■ **TASK TO CARRY OUT**
Return the lines below that carry the word "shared".

(Beginning of GIVEN INFORMATION)

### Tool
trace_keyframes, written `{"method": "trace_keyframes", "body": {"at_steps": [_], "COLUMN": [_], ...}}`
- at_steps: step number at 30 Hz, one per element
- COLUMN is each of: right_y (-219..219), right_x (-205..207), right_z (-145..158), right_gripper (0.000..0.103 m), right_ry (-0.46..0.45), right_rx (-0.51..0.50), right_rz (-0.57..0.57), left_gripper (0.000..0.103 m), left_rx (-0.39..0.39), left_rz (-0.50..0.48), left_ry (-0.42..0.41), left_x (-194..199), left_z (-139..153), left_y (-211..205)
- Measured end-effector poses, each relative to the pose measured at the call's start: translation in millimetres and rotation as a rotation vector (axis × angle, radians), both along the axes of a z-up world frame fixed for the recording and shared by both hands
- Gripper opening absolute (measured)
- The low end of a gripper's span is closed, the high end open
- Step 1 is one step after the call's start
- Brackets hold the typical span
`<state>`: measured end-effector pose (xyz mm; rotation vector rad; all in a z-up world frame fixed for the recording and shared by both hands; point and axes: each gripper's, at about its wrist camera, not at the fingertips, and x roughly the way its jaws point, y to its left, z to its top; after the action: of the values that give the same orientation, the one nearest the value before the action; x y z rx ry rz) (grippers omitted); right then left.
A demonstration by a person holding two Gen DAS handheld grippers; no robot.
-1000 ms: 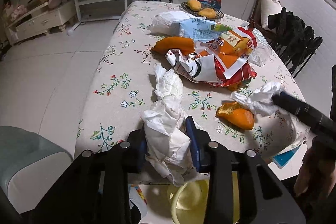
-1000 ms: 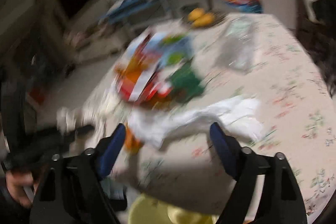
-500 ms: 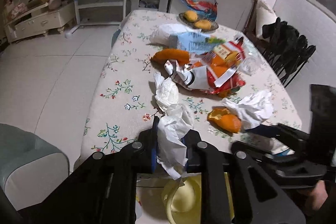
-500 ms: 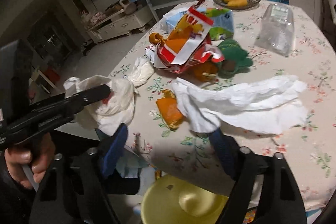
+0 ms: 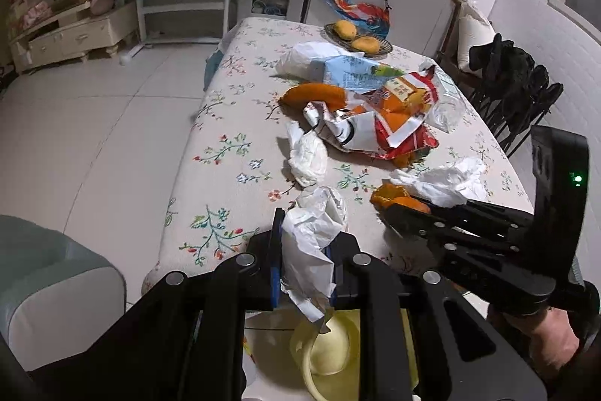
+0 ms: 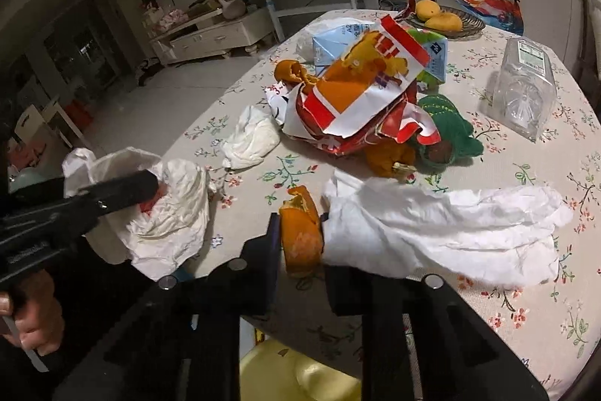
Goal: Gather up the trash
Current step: 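Carry both items over the yellow basin and open the right gripper to drop the peel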
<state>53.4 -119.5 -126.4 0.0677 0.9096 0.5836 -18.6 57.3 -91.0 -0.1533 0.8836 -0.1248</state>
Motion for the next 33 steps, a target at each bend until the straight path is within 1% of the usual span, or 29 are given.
{"method": "trace_keyframes", "body": {"at_steps": [2, 6, 7, 9, 12, 16, 20, 27, 33], "right_y": [-8, -31, -35, -36, -33, -35, -35, -30, -31], "right_x": [-2, 6, 6, 3, -10, -31, -50, -83, -91], "right_z": [0, 1, 2, 4, 7, 6, 1, -18, -32], "right_gripper": [0.019, 0.019, 0.019, 0.019, 0.019, 0.019, 0.019, 0.019, 0.019], "right_ry": [0.033, 0.128, 0.142, 0.161, 0.164, 0.18, 0.194, 0.232, 0.275], "right_rx": [0.079, 0.28, 0.306, 0.322, 0.291, 0.247, 0.169, 0.035, -0.021], "right_rz": [0.003, -0.019, -0.02, -0.003, 0.026, 0.033, 0.026, 0.012, -0.006], "left_gripper": [0.017, 0.017, 0.017, 0.017, 0.017, 0.017, 0.017, 0.017, 0.017], "left_rx": [-0.013, -0.023, -0.022, -0.025, -0.029, -0.024, -0.007, 0.011, 0.025], "left_rz": [0.008, 0.004, 0.001, -0.006, -0.014, -0.037, -0.061, -0.116, -0.159], "left_ry": [0.004, -0.009, -0.013, -0.017, -0.022, -0.033, -0.04, -0.039, -0.026], "left_x": [0, -2, -3, -6, -11, -20, -30, -50, -66], "left_z": [-1, 2, 2, 3, 5, 7, 8, 5, 0], "left_y": [2, 2, 1, 0, -3, -9, -18, -34, -50]}}
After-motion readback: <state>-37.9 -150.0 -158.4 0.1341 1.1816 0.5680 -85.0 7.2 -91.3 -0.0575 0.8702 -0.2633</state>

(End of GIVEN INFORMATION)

■ **RESULT**
- Measured end-effector poses, each relative to the pose measured at the call's start: translation in millimetres and rotation as a rotation vector (axis × angle, radians), both along the axes of a z-up world frame fixed for the recording and shared by both hands
`<state>`: measured end-effector pose (xyz mm; rotation vector rad; all in a z-up world frame fixed for the recording and shared by both hands; point and axes: each gripper's, at about its wrist camera, not at the fingertips, and x roughly the way its jaws point, y to its left, z to its top; after the action: of the values that give the same orientation, the one nearest the value before the action; x y z rx ry rz) (grippers omitted); right then left.

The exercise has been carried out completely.